* **Exercise brief**
In the entries below, begin at the line that has "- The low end" and stop after the line that has "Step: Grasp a"; output those lines exactly, leaving out pictures.

----

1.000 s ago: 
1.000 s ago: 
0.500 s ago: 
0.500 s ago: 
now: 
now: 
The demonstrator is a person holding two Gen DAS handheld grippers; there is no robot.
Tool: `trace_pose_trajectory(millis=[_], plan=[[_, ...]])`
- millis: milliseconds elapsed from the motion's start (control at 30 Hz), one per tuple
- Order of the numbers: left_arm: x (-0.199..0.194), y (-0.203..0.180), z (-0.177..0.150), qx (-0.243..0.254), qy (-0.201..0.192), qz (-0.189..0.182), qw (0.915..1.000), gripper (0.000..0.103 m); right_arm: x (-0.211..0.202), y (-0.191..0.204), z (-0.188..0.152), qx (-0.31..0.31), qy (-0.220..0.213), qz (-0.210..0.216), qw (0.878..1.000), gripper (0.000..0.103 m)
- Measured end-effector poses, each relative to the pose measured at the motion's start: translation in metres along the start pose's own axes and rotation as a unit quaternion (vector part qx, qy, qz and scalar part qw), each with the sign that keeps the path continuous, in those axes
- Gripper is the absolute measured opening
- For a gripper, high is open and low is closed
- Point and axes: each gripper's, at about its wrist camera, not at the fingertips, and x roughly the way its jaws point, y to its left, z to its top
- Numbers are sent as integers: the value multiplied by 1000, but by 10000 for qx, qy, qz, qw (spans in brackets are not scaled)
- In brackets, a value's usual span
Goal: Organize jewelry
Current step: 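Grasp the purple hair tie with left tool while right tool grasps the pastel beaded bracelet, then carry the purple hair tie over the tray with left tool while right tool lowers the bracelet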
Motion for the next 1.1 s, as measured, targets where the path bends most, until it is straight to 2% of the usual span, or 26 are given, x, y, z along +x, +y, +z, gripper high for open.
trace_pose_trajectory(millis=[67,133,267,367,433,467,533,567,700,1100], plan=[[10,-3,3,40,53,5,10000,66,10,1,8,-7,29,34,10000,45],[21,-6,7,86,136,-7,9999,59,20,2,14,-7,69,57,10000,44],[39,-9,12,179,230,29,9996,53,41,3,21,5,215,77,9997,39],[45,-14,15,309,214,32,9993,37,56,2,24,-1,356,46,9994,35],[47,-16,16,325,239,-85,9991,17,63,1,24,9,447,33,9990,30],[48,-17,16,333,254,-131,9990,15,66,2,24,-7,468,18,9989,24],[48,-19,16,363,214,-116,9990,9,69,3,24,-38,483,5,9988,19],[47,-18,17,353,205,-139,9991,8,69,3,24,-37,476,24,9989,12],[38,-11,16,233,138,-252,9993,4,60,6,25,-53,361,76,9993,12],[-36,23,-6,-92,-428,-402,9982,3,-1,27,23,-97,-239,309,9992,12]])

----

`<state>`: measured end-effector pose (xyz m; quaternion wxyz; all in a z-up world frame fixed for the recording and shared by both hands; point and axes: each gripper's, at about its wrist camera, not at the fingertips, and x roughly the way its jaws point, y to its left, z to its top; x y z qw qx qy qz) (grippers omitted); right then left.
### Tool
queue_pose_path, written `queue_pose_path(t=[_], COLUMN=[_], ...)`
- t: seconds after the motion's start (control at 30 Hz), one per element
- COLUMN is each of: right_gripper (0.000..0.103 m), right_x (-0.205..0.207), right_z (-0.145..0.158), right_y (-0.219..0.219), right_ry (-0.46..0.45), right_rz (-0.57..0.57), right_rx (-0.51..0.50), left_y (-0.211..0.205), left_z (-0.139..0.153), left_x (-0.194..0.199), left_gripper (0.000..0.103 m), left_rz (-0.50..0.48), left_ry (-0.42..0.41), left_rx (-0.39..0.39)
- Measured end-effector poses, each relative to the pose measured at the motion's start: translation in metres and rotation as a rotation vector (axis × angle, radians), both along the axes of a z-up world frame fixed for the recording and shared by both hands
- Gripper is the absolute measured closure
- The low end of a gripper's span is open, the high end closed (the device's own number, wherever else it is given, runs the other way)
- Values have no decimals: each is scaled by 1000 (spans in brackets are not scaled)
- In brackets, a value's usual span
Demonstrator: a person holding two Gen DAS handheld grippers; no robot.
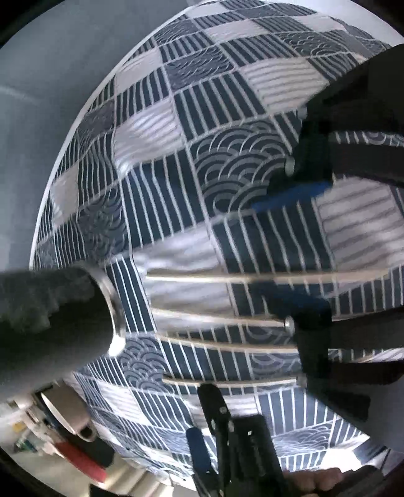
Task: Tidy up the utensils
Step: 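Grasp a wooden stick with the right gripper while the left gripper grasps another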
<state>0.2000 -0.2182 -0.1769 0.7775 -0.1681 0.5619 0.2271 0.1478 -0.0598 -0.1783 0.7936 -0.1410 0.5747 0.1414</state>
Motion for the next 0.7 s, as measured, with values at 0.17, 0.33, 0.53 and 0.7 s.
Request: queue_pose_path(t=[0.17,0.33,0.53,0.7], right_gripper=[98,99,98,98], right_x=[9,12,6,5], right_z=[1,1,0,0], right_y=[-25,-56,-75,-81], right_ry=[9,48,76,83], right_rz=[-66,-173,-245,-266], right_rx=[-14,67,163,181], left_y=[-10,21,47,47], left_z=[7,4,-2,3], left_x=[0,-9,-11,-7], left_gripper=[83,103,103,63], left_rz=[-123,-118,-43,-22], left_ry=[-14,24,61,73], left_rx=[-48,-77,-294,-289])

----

* **Task answer**
- The low end of a gripper's span is open, the high end closed (the device's own number, wherever else it is given, runs the other way)
- Values have no decimals: each is scaled by 1000 (spans in brackets are not scaled)
- In brackets, a value's usual span
Demonstrator: a person holding two Gen DAS handheld grippers; no robot.
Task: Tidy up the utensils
Step: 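Grasp a wooden stick with the right gripper while the left gripper grasps another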

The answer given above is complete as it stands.